Attualmente negli Stati Uniti, l’amministratore delegato di Fiat e Chrysler, Sergio Marchionne continua a lavorare per lo sviluppo dell’azienda italiana. Marchionne ci tiene a smentire le voci che volevano una produzione Fiat più attenta agli stabilimenti esteri e meno a quelli italiani. “Trasferire la produzione della nuova Panda dalla Polonia a Pomigliano è stata una scelta irrazionale e controcorrente che ha sorpreso soprattutto gli investitori e gli analisti. L’abbiamo fatta in modo autonomo, con lo scopo di rilanciare l’industria automobilistica italiana, in uno stabilimento difficile, che stiamo trasformando in un centro di eccellenza” spiega Marchionne. “Abbiamo voluto, in particolare John Elkann ed io, la nuova Panda a Pomigliano perché la Fiat ha una storia di 112 anni nel nostro Paese e perché ci stanno a cuore l’Italia e tutti gli uomini e le donne che lavorano con noi” conclude Marchionne.
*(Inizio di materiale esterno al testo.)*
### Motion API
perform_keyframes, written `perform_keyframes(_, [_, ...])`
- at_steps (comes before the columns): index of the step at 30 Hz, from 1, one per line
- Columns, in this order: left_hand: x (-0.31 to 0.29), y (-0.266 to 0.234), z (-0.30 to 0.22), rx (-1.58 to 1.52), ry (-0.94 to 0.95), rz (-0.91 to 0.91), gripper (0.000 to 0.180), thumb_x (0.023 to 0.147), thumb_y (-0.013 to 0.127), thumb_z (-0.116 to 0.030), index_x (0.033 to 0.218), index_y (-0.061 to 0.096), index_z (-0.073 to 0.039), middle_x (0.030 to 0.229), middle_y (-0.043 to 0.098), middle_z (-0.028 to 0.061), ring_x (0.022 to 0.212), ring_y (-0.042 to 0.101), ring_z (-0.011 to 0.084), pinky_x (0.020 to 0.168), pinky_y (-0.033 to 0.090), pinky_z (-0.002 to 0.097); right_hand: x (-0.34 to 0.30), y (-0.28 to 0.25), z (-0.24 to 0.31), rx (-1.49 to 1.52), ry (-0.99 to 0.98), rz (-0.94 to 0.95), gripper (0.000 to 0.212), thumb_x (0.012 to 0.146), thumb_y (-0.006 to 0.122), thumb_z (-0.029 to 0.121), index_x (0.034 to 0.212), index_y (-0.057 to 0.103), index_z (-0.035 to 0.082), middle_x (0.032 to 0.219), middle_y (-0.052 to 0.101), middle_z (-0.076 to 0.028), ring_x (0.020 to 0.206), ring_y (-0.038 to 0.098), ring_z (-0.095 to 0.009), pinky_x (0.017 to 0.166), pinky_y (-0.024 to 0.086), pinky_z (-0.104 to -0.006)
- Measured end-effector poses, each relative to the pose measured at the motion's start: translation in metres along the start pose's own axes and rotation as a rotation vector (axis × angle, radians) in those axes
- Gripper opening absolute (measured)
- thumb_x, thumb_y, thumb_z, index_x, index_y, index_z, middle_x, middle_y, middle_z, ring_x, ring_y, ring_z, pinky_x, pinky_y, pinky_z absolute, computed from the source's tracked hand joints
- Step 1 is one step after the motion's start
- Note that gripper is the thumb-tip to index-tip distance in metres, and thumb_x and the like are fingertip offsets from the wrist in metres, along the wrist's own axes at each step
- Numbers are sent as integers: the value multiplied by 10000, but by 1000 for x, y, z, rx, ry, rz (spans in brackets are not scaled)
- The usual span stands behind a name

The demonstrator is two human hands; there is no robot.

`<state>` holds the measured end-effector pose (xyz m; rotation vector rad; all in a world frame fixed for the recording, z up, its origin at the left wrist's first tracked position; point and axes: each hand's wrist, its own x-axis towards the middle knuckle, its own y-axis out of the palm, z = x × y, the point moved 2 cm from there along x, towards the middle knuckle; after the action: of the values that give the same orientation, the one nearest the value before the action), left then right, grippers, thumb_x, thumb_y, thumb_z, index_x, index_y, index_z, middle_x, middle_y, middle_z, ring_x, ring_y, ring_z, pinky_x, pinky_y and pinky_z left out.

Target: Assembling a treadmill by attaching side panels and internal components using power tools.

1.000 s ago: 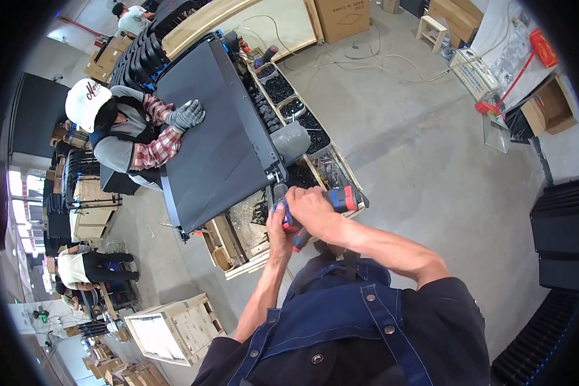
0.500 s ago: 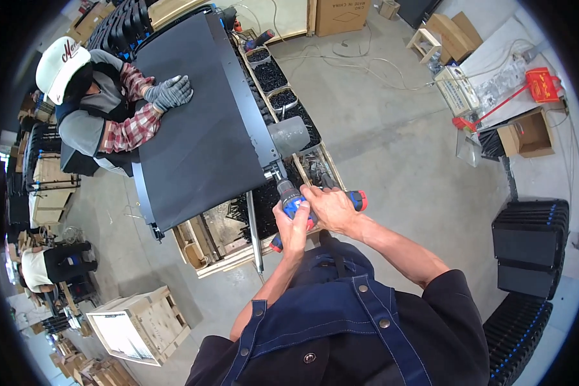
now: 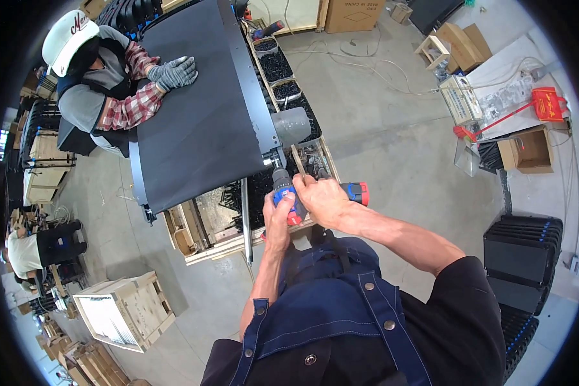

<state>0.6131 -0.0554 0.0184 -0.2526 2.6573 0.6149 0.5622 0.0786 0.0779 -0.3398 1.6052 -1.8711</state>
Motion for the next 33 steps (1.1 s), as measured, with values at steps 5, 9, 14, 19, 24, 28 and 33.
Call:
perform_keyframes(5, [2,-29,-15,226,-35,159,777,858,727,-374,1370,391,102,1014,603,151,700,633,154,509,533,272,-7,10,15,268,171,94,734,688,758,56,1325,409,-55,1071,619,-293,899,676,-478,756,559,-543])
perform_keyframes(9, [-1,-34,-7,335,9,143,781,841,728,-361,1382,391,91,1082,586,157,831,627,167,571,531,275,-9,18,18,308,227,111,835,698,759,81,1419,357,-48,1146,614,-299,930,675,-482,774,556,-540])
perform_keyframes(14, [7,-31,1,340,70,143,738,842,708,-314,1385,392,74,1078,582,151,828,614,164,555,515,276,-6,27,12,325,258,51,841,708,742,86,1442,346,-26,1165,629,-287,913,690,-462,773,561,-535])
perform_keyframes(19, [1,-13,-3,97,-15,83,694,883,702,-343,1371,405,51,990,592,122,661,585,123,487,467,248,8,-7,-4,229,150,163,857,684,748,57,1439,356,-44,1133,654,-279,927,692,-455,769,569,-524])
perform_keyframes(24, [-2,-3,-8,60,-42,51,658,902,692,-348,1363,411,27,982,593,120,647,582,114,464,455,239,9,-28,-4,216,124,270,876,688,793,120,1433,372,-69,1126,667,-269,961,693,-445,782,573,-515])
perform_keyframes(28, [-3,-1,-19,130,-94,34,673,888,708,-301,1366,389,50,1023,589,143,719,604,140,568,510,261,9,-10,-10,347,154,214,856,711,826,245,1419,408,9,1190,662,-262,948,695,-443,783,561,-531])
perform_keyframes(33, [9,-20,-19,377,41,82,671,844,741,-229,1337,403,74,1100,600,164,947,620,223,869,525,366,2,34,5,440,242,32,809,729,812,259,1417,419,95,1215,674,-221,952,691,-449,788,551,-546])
Ed in effetti il lancio della nuova Panda, unito al nuovo contratto per Pomigliano, apre un nuovo ciclo per l’azienda del Lingotto nello stabilimento campano, come ha spiegato il presidente della regione Campania, Stefano Caldoro. Per Marchionne è un periodo molto positivo, come dimostra la sua presenza nella copertina di Time: il magazine americano ha voluto dedicare la propria copertina al manager italo-canadese, paragonandolo addirittura a Steve Jobs, per la sua capacità di motivare il proprio staff e per la sua attenzione ai particolari, un perfezionismo quasi esasperato.